Task to complete => Repeat the first line of the listing and each line after it, exactly, through the line containing "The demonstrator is".

Given information =>
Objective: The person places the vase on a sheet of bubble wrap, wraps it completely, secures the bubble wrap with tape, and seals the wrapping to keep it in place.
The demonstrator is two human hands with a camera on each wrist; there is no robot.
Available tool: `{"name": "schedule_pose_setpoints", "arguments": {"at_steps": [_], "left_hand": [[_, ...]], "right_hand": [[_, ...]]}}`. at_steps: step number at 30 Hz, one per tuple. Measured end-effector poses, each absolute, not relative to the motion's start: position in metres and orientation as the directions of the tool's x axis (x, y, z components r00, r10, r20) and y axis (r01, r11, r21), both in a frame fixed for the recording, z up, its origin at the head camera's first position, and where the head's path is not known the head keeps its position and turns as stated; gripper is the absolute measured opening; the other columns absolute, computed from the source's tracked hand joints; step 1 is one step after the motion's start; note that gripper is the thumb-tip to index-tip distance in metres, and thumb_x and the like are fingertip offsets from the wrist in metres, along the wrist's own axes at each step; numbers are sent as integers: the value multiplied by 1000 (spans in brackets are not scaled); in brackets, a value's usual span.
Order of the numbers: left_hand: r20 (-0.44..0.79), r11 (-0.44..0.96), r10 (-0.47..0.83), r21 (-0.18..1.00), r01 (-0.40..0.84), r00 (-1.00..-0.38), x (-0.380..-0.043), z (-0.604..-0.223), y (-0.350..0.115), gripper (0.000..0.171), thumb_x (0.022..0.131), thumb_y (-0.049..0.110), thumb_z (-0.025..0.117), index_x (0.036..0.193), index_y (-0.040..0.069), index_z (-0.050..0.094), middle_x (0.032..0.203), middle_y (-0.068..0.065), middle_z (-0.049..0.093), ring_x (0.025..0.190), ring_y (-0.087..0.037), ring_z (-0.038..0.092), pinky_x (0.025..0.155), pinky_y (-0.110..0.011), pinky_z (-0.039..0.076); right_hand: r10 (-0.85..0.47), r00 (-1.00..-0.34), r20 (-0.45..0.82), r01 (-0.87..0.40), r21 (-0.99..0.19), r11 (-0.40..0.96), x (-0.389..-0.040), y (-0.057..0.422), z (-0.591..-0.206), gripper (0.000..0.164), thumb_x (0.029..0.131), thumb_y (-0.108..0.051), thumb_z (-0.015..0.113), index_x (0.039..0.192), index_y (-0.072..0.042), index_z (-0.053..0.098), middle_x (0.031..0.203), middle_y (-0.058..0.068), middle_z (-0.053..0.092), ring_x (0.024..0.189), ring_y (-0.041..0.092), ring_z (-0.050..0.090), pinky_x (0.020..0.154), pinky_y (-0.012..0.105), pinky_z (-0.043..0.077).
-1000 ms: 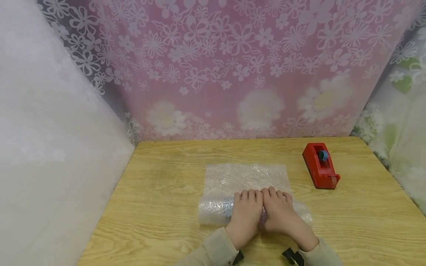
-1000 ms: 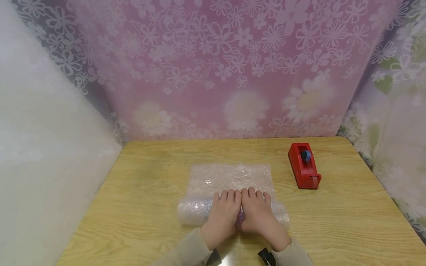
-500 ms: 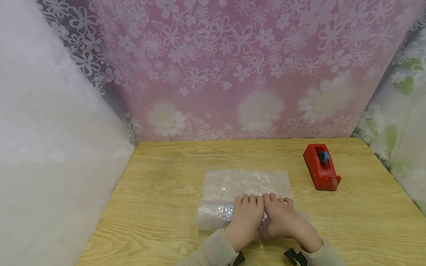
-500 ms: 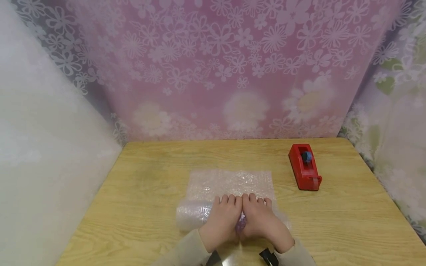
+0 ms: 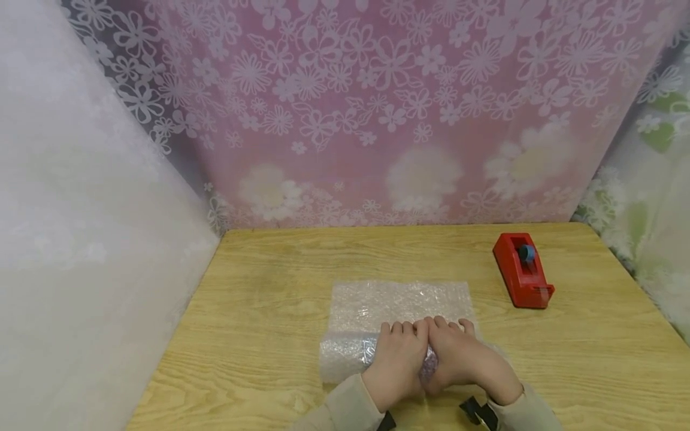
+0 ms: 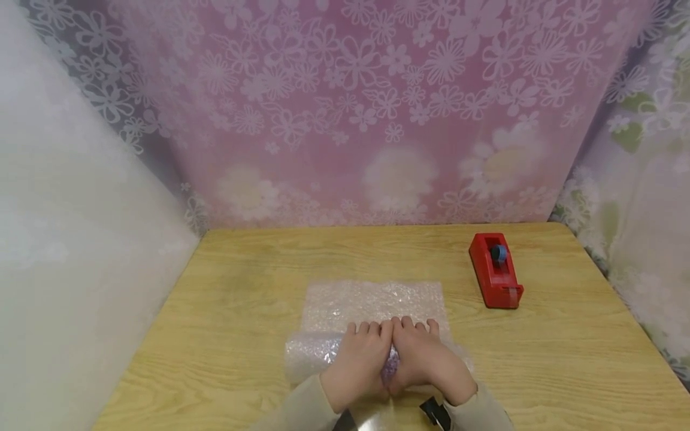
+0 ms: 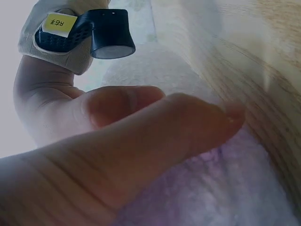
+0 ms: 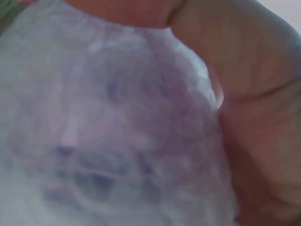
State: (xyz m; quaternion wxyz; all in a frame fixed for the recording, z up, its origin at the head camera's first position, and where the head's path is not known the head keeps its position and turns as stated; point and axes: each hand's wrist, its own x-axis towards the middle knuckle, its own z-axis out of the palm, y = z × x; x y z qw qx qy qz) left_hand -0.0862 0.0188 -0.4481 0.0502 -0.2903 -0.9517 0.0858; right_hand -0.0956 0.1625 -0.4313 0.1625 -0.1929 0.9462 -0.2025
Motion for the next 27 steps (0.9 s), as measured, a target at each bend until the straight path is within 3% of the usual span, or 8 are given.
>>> {"name": "schedule_pose_setpoints", "arguments": {"at_steps": [10, 13, 17, 23, 27], "left_hand": [[19, 815, 564, -173, 553, -826, -92, -447, 19, 82, 48, 63, 87, 107, 17, 54, 88, 1, 62, 78, -13, 58, 70, -29, 44], [-6, 820, 555, -166, 548, -832, -94, -446, 20, 82, 50, 59, 88, 111, 17, 55, 90, 0, 64, 79, -14, 60, 71, -30, 45], [-47, 833, 536, -134, 537, -843, -99, -444, 21, 77, 52, 56, 89, 110, 17, 55, 89, -1, 65, 79, -15, 61, 72, -31, 46], [-95, 840, 530, -80, 537, -843, -104, -442, 21, 67, 59, 52, 88, 106, 19, 54, 88, -1, 66, 78, -16, 63, 75, -33, 47], [-118, 844, 523, -69, 532, -844, -105, -440, 22, 60, 61, 48, 87, 102, 19, 54, 85, -1, 65, 76, -16, 62, 73, -32, 46]], "right_hand": [[-397, -897, -195, -294, -407, 865, -93, 162, -432, 84, 41, -40, 92, 110, -8, 56, 103, 5, 57, 96, 35, 56, 94, 79, 19], [-356, -921, -161, -283, -353, 892, -87, 160, -433, 91, 43, -44, 91, 118, -5, 56, 113, 11, 59, 105, 40, 55, 97, 79, 15], [-299, -952, -70, -275, -243, 930, -72, 154, -434, 94, 55, -49, 88, 128, 0, 53, 124, 18, 57, 115, 45, 50, 99, 77, 14], [-240, -971, 22, -239, -204, 949, -49, 139, -436, 90, 66, -33, 83, 136, 9, 45, 135, 27, 49, 127, 47, 39, 101, 75, 12], [-236, -963, 131, -257, -180, 949, -45, 136, -442, 86, 64, -27, 83, 132, 10, 47, 131, 27, 49, 127, 44, 40, 102, 72, 17]]}}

Task output =>
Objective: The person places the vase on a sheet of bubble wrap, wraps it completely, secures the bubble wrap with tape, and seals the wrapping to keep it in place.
The demonstrator is two human hands with a camera on each wrist; there is no robot.

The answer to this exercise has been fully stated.